Problem description
Would you please repeat exactly the entries below, starting at the line with "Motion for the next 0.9" and ending at the line with "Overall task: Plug", and nothing outside that range? Leave out the pictures.

Data
● ● ● ● ● ● ●

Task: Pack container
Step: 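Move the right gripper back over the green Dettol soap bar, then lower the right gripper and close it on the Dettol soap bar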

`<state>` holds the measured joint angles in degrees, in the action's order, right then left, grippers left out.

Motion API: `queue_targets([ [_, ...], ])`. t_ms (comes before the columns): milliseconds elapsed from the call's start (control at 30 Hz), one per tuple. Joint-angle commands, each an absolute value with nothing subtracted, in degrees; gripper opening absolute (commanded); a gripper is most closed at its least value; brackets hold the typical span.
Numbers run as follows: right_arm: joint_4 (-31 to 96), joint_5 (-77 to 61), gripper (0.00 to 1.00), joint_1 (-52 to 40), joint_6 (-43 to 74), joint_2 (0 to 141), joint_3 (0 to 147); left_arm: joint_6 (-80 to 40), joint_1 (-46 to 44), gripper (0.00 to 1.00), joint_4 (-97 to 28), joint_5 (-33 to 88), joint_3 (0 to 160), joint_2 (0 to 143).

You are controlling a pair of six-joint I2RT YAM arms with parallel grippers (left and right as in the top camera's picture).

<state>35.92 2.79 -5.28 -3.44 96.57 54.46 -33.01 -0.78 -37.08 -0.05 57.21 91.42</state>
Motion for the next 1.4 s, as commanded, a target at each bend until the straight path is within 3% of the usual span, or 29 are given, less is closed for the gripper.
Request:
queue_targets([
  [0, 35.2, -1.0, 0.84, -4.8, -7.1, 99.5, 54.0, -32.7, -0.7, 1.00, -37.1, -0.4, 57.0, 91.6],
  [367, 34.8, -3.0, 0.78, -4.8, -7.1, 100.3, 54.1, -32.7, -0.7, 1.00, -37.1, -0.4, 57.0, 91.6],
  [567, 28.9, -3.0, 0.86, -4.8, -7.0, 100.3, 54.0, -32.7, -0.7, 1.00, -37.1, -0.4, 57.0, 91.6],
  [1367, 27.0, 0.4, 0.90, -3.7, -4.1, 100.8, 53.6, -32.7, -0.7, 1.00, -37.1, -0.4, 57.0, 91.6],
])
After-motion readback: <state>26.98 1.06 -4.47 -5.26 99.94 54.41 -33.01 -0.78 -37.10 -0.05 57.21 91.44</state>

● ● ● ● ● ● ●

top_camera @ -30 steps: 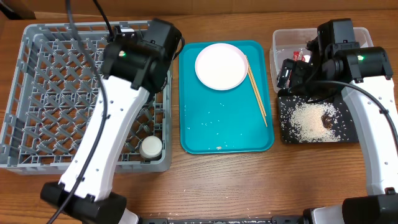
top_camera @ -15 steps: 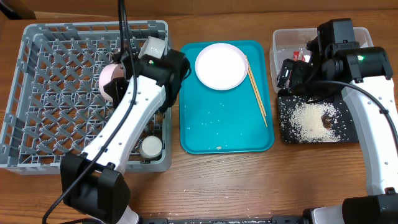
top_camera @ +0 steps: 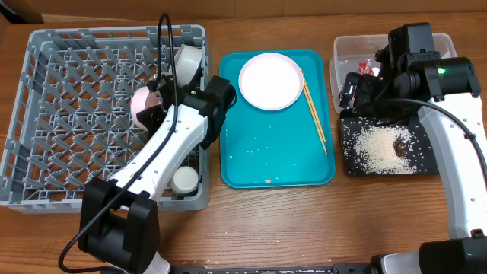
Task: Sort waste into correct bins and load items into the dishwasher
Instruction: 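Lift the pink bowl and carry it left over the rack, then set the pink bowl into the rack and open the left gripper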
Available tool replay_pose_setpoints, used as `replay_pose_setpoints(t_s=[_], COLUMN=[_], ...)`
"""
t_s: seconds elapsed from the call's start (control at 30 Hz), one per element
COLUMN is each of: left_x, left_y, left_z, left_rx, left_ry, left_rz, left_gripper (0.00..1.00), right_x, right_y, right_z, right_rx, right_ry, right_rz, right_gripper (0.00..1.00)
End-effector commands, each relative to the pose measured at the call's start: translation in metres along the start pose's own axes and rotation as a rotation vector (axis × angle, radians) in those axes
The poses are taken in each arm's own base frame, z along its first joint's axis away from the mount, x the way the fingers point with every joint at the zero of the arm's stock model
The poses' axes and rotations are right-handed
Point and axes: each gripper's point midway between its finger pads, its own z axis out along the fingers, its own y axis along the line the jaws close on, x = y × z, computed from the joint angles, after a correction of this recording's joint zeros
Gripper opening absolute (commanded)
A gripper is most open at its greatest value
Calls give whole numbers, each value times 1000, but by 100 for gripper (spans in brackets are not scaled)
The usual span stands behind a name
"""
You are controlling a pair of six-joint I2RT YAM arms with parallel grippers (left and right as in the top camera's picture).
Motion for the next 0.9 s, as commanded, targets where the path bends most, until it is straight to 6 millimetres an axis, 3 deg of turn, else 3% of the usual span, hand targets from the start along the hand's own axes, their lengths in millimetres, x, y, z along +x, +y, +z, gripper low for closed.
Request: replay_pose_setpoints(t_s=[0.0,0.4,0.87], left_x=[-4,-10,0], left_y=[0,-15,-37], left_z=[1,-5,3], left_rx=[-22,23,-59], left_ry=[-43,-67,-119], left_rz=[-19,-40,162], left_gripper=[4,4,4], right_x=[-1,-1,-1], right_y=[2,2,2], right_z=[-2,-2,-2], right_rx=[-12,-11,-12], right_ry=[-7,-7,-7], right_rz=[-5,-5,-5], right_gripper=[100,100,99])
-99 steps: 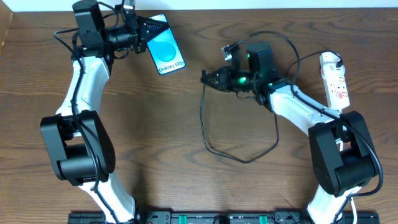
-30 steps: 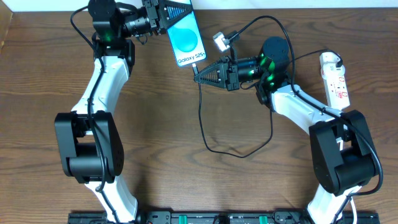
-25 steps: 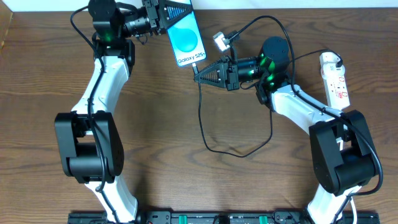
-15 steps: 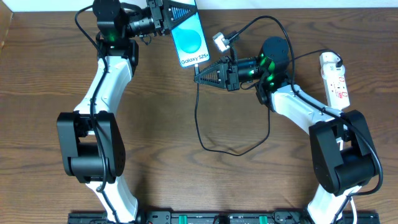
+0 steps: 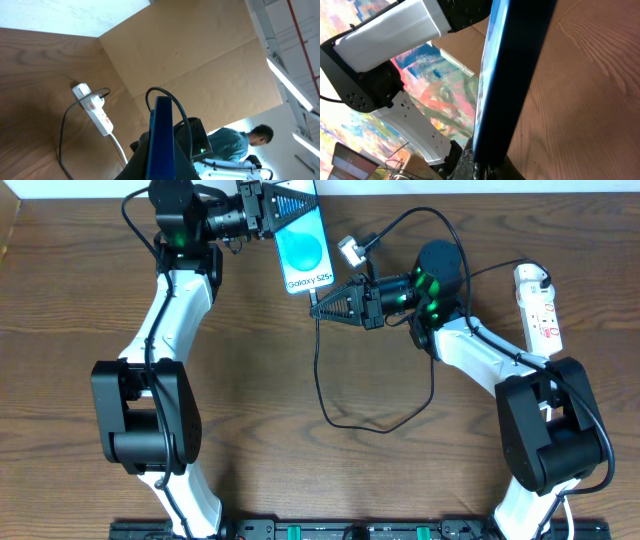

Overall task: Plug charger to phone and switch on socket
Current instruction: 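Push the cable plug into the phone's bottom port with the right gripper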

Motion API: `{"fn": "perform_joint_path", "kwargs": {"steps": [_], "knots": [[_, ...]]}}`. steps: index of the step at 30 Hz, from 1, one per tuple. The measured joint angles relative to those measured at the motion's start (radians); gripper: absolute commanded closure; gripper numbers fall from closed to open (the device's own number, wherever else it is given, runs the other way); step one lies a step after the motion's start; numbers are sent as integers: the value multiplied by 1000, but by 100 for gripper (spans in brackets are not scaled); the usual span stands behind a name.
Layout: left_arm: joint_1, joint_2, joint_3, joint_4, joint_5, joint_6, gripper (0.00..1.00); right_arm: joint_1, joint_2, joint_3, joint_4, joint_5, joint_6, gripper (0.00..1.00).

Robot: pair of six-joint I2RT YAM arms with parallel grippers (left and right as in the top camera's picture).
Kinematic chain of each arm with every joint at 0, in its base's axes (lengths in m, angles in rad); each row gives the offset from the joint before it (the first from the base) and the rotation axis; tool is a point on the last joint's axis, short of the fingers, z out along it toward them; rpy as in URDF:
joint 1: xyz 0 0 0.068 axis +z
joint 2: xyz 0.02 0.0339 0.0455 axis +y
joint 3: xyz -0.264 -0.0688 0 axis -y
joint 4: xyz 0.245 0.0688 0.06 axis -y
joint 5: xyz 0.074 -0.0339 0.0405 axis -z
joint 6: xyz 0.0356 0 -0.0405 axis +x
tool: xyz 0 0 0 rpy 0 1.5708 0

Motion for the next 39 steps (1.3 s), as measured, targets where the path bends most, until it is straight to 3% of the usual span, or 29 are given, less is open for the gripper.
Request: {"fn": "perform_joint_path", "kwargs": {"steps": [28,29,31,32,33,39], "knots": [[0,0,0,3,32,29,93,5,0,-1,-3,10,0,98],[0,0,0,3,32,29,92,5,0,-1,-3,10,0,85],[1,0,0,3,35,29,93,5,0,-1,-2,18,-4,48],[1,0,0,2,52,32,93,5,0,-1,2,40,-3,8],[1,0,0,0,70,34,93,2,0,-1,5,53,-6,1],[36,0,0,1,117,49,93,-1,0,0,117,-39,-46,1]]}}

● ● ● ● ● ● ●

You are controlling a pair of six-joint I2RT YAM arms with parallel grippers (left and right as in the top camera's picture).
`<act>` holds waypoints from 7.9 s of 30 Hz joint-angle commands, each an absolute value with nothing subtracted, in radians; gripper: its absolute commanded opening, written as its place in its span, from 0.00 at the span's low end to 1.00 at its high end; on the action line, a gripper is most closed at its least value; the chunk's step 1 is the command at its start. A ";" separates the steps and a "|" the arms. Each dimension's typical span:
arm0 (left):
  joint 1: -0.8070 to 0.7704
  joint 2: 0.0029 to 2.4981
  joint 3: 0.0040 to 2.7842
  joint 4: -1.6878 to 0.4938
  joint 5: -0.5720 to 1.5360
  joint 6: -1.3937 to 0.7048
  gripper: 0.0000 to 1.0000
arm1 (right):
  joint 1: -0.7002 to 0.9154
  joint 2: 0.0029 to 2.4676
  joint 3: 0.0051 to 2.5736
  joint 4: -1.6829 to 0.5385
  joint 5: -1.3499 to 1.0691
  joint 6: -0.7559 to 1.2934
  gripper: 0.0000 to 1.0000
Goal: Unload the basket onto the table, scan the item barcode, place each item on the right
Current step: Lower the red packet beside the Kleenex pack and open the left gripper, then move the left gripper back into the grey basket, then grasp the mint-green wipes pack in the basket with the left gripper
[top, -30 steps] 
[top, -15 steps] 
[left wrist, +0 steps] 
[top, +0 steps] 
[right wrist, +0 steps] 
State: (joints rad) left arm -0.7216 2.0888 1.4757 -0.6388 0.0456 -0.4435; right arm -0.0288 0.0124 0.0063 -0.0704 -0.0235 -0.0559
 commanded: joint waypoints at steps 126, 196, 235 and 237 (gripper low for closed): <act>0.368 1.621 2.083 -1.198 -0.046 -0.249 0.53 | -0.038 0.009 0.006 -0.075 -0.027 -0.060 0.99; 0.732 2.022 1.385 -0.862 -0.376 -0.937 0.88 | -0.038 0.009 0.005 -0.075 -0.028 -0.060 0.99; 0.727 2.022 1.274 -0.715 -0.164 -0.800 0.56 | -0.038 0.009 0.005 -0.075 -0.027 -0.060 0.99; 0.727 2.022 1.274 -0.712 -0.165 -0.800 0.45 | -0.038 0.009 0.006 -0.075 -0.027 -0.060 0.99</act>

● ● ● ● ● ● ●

Result of the exercise
Motion for the next 0.9 s, as commanded, targets where the path bends most, until it is straight to 6 millimetres an axis, 3 deg of turn, else 3% of the usual span, hand targets from the start along the hand's own axes, their lengths in millimetres, x, y, z along +x, +y, +z, gripper low for closed.
Request: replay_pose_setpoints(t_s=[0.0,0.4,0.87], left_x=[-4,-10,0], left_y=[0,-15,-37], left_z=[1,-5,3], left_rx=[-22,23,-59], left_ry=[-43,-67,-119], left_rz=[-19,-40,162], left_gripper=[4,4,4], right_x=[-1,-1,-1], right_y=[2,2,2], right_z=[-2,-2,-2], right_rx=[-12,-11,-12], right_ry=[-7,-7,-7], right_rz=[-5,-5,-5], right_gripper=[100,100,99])
-99 steps: 
-30 steps: 
-25 steps: 
-15 steps: 
+0 steps: 

Overall task: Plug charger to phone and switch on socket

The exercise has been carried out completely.